Stored dataset items:
- - - -

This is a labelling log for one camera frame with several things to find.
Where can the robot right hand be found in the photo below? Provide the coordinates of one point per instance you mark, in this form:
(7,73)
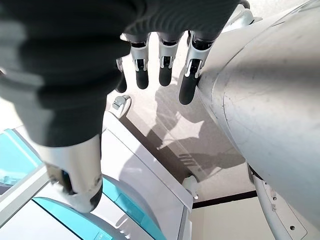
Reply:
(62,62)

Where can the white cart caster wheel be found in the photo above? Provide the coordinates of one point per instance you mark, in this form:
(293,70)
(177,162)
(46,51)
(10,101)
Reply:
(121,102)
(191,182)

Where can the white medical cart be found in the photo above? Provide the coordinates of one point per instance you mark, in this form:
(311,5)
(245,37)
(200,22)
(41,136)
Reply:
(140,155)

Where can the robot right leg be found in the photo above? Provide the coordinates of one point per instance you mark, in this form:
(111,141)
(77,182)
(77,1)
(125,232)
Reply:
(275,100)

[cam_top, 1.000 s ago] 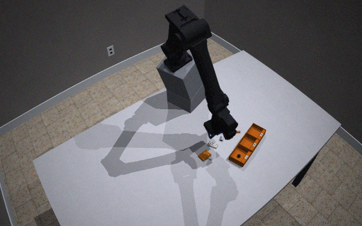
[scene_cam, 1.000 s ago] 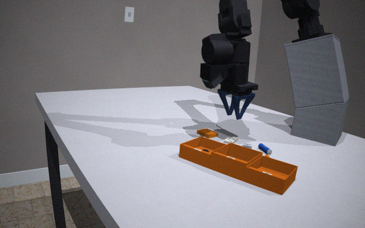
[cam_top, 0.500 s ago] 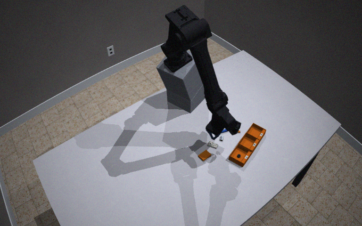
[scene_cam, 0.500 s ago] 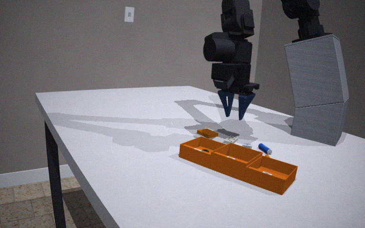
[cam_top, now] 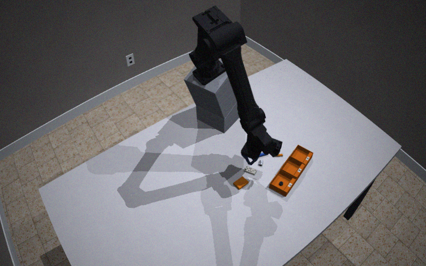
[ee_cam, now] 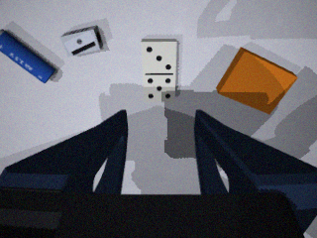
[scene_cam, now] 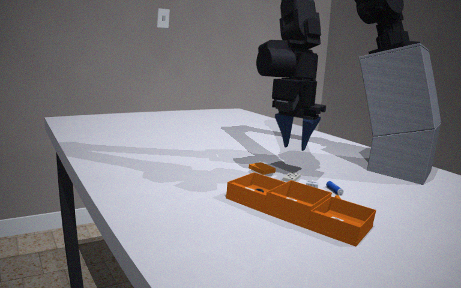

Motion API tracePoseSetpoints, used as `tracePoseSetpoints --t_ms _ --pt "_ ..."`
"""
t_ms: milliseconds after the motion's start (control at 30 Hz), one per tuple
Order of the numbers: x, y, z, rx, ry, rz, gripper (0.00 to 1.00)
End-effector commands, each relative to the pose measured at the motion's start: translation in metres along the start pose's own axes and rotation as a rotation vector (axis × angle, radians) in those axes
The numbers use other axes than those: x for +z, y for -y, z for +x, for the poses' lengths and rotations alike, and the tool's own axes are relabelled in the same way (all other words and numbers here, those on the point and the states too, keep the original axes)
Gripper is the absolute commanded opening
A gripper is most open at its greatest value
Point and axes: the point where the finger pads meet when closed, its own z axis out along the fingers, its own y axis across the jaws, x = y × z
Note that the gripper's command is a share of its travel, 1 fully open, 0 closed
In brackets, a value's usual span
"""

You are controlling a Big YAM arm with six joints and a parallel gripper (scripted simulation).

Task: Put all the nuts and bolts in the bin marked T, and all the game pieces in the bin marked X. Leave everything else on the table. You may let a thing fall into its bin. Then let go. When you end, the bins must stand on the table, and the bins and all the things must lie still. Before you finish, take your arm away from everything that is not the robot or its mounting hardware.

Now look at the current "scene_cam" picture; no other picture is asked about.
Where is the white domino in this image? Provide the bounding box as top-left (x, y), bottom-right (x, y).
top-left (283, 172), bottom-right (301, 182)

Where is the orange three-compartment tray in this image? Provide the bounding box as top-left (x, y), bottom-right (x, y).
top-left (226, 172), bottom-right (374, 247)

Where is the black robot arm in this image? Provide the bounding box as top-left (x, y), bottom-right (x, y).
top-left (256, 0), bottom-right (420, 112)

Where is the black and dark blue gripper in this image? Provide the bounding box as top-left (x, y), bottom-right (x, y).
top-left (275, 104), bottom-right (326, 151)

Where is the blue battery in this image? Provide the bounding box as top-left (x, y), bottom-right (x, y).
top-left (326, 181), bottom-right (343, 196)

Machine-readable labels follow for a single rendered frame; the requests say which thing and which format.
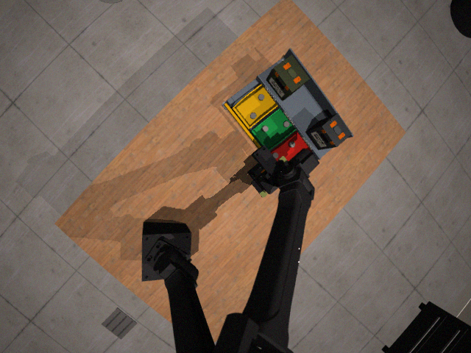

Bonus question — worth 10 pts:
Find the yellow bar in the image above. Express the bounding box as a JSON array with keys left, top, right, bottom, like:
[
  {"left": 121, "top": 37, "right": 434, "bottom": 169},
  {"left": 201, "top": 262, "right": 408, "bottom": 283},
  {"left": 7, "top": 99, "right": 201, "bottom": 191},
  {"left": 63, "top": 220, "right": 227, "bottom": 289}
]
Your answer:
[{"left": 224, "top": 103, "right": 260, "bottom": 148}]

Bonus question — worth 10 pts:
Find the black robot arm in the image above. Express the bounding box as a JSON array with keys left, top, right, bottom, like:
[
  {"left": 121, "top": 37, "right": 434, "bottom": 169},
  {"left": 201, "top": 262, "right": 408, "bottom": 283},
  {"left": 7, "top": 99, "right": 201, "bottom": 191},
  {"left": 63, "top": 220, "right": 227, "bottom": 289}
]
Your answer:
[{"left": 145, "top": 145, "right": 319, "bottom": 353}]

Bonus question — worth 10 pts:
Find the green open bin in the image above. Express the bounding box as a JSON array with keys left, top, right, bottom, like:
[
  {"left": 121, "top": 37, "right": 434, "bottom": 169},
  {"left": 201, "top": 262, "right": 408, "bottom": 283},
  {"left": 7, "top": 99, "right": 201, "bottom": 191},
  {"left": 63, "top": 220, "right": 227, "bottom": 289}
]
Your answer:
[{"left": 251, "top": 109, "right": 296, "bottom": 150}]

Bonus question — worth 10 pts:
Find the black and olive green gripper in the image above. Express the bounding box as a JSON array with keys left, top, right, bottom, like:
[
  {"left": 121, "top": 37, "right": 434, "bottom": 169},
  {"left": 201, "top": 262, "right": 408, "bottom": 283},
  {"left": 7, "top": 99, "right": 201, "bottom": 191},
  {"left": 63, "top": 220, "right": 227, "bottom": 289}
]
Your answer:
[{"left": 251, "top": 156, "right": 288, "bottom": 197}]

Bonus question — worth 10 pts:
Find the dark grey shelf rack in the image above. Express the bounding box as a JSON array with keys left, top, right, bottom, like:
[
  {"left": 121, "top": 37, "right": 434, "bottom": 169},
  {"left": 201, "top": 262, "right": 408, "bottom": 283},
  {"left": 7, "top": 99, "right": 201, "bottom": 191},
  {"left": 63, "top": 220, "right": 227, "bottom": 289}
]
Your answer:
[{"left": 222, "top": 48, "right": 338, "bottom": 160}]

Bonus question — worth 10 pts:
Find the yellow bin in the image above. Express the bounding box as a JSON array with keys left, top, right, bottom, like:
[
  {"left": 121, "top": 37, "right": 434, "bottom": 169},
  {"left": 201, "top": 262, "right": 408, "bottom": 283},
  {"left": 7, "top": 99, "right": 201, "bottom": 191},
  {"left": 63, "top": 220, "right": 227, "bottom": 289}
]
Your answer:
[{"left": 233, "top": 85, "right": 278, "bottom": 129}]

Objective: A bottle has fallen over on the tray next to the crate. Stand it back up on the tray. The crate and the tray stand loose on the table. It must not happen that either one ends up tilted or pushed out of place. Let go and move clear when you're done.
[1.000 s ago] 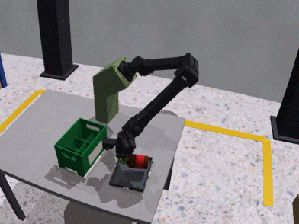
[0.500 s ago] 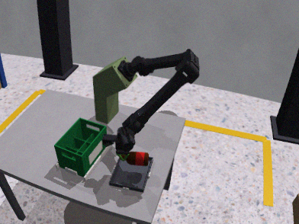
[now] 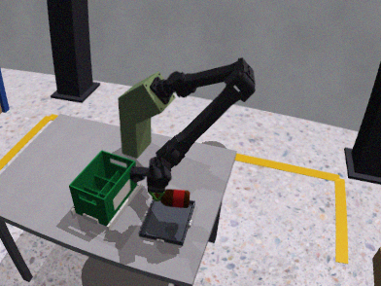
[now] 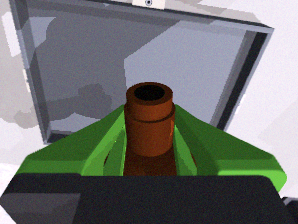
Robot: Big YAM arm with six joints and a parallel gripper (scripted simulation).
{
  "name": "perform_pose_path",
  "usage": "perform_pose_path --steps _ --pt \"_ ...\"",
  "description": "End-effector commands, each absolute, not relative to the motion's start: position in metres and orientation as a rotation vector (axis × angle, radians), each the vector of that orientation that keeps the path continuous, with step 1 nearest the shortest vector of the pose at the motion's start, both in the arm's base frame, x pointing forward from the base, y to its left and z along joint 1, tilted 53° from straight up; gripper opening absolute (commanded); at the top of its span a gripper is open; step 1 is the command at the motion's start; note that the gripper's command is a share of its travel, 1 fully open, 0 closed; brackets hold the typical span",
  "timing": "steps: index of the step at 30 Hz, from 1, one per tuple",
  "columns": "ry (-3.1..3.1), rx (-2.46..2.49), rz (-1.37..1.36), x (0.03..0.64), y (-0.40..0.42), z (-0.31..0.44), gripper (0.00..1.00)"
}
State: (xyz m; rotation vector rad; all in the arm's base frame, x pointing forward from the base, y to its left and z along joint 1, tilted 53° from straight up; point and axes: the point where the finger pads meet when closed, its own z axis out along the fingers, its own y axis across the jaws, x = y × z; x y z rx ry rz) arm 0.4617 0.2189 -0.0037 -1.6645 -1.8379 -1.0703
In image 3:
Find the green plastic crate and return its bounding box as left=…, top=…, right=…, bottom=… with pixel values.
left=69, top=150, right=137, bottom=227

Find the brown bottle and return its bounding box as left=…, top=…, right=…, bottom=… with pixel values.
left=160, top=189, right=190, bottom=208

- - - -

The problem:
Return every line shown above without changing a word, and skip the pictures.

Exercise response:
This is a labelling log for one camera frame with several things to find.
Where can the robot right hand be found in the photo below? Provide the coordinates of one point per instance you mark, in this form:
(7,73)
Reply:
(62,62)

Where can the white cart caster wheel be found in the photo above? Provide the coordinates of one point per instance you mark, in this form:
(293,70)
(177,162)
(46,51)
(10,101)
Reply:
(121,102)
(191,182)

Where can the white medical cart be found in the photo above? Provide the coordinates of one point per instance you mark, in this form:
(311,5)
(245,37)
(200,22)
(41,136)
Reply:
(140,155)

Where can the robot right leg be found in the photo above? Provide the coordinates of one point per instance you mark, in this form:
(111,141)
(77,182)
(77,1)
(125,232)
Reply:
(275,100)

[cam_top, 1.000 s ago] 
[scene_cam, 1.000 s ago] 
[cam_top, 0.500 s ago] 
[scene_cam, 0.500 s ago] 
[cam_top, now] 
[ee_cam, now] 
[scene_cam, now] 

Motion API tracePoseSetpoints, used as `tracePoseSetpoints --t_ms _ --pt "_ ..."`
"""
t_ms: milliseconds after the motion's start (control at 30 Hz), one per tuple
Order of the numbers: x, y, z, rx, ry, rz, gripper (0.00 to 1.00)
End-effector commands, each relative to the pose measured at the motion's start: translation in metres along the start pose's own axes and rotation as a rotation vector (axis × angle, radians) in those axes
The numbers use other axes than those: x for +z, y for -y, z for +x, for the poses' lengths and rotations alike, and the tool's own axes are relabelled in the same way (all other words and numbers here, those on the point and the states too, keep the original axes)
Gripper is the absolute commanded opening
A gripper is most open at its greatest value
Point and axes: the point where the finger pads meet when closed, its own z axis out along the fingers, its own y axis across the jaws, x = y × z
Note that the gripper's command is a share of its travel, 1 fully open, 0 closed
In brackets, a value's usual span
"""

You are controlling a Big YAM arm with six joints and a parallel gripper (scripted simulation).

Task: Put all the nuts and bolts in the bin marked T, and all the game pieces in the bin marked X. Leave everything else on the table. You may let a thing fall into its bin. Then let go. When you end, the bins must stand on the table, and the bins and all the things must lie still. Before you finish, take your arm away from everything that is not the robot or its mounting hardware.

Now look at the current "scene_cam" picture; no other picture is asked about.
Where is the white domino in this image? Provide the bounding box as top-left (x, y), bottom-right (x, y).
top-left (283, 172), bottom-right (301, 182)

Where is the orange three-compartment tray in this image? Provide the bounding box as top-left (x, y), bottom-right (x, y).
top-left (226, 172), bottom-right (374, 247)

Where is the black robot arm in this image? Provide the bounding box as top-left (x, y), bottom-right (x, y).
top-left (256, 0), bottom-right (420, 112)

Where is the black and dark blue gripper in this image? Provide the bounding box as top-left (x, y), bottom-right (x, y).
top-left (275, 104), bottom-right (326, 151)

Where is the blue battery in this image? Provide the bounding box as top-left (x, y), bottom-right (x, y).
top-left (326, 181), bottom-right (343, 196)

Machine-readable labels follow for a single rendered frame; the requests say which thing and which format.

Bonus question — worth 10 pts:
Find the yellow bar in the image above. Express the bounding box as a JSON array with keys left, top, right, bottom, like:
[
  {"left": 121, "top": 37, "right": 434, "bottom": 169},
  {"left": 201, "top": 262, "right": 408, "bottom": 283},
  {"left": 7, "top": 99, "right": 201, "bottom": 191},
  {"left": 63, "top": 220, "right": 227, "bottom": 289}
]
Your answer:
[{"left": 224, "top": 103, "right": 260, "bottom": 148}]

Bonus question — worth 10 pts:
Find the black robot arm in the image above. Express the bounding box as a JSON array with keys left, top, right, bottom, like:
[
  {"left": 121, "top": 37, "right": 434, "bottom": 169},
  {"left": 201, "top": 262, "right": 408, "bottom": 283},
  {"left": 7, "top": 99, "right": 201, "bottom": 191},
  {"left": 63, "top": 220, "right": 227, "bottom": 289}
]
Your answer:
[{"left": 145, "top": 145, "right": 319, "bottom": 353}]

Bonus question — worth 10 pts:
Find the green open bin in the image above. Express the bounding box as a JSON array with keys left, top, right, bottom, like:
[
  {"left": 121, "top": 37, "right": 434, "bottom": 169},
  {"left": 201, "top": 262, "right": 408, "bottom": 283},
  {"left": 7, "top": 99, "right": 201, "bottom": 191},
  {"left": 63, "top": 220, "right": 227, "bottom": 289}
]
Your answer:
[{"left": 251, "top": 109, "right": 296, "bottom": 150}]

Bonus question — worth 10 pts:
Find the black and olive green gripper in the image above. Express the bounding box as a JSON array with keys left, top, right, bottom, like:
[
  {"left": 121, "top": 37, "right": 434, "bottom": 169},
  {"left": 201, "top": 262, "right": 408, "bottom": 283},
  {"left": 7, "top": 99, "right": 201, "bottom": 191},
  {"left": 63, "top": 220, "right": 227, "bottom": 289}
]
Your answer:
[{"left": 251, "top": 156, "right": 288, "bottom": 197}]

Bonus question — worth 10 pts:
Find the dark grey shelf rack in the image above. Express the bounding box as a JSON array with keys left, top, right, bottom, like:
[
  {"left": 121, "top": 37, "right": 434, "bottom": 169},
  {"left": 201, "top": 262, "right": 408, "bottom": 283},
  {"left": 7, "top": 99, "right": 201, "bottom": 191},
  {"left": 63, "top": 220, "right": 227, "bottom": 289}
]
Your answer:
[{"left": 222, "top": 48, "right": 338, "bottom": 160}]

Bonus question — worth 10 pts:
Find the yellow bin in the image above. Express the bounding box as a JSON array with keys left, top, right, bottom, like:
[
  {"left": 121, "top": 37, "right": 434, "bottom": 169},
  {"left": 201, "top": 262, "right": 408, "bottom": 283},
  {"left": 7, "top": 99, "right": 201, "bottom": 191},
  {"left": 63, "top": 220, "right": 227, "bottom": 289}
]
Your answer:
[{"left": 233, "top": 85, "right": 278, "bottom": 129}]

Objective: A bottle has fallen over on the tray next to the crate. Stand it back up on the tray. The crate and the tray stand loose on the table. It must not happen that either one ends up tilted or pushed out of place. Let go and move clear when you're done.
[1.000 s ago] 
[0.500 s ago] 
[now] 
[now] 
Robot: Big YAM arm with six joints and a parallel gripper (scripted simulation).
{
  "name": "perform_pose_path",
  "usage": "perform_pose_path --steps _ --pt \"_ ...\"",
  "description": "End-effector commands, each absolute, not relative to the motion's start: position in metres and orientation as a rotation vector (axis × angle, radians), each the vector of that orientation that keeps the path continuous, with step 1 nearest the shortest vector of the pose at the motion's start, both in the arm's base frame, x pointing forward from the base, y to its left and z along joint 1, tilted 53° from straight up; gripper opening absolute (commanded); at the top of its span a gripper is open; step 1 is the command at the motion's start; note that the gripper's command is a share of its travel, 1 fully open, 0 closed; brackets hold the typical span",
  "timing": "steps: index of the step at 30 Hz, from 1, one per tuple",
  "columns": "ry (-3.1..3.1), rx (-2.46..2.49), rz (-1.37..1.36), x (0.03..0.64), y (-0.40..0.42), z (-0.31..0.44), gripper (0.00..1.00)"
}
State: (xyz m; rotation vector rad; all in the arm's base frame, x pointing forward from the base, y to its left and z along joint 1, tilted 53° from straight up; point and axes: the point where the finger pads meet when closed, its own z axis out along the fingers, its own y axis across the jaws, x = y × z; x y z rx ry rz) arm 0.4617 0.2189 -0.0037 -1.6645 -1.8379 -1.0703
In image 3:
Find the green plastic crate and return its bounding box as left=…, top=…, right=…, bottom=… with pixel values.
left=69, top=150, right=137, bottom=227

Find the brown bottle and return its bounding box as left=…, top=…, right=…, bottom=… with pixel values.
left=160, top=189, right=190, bottom=208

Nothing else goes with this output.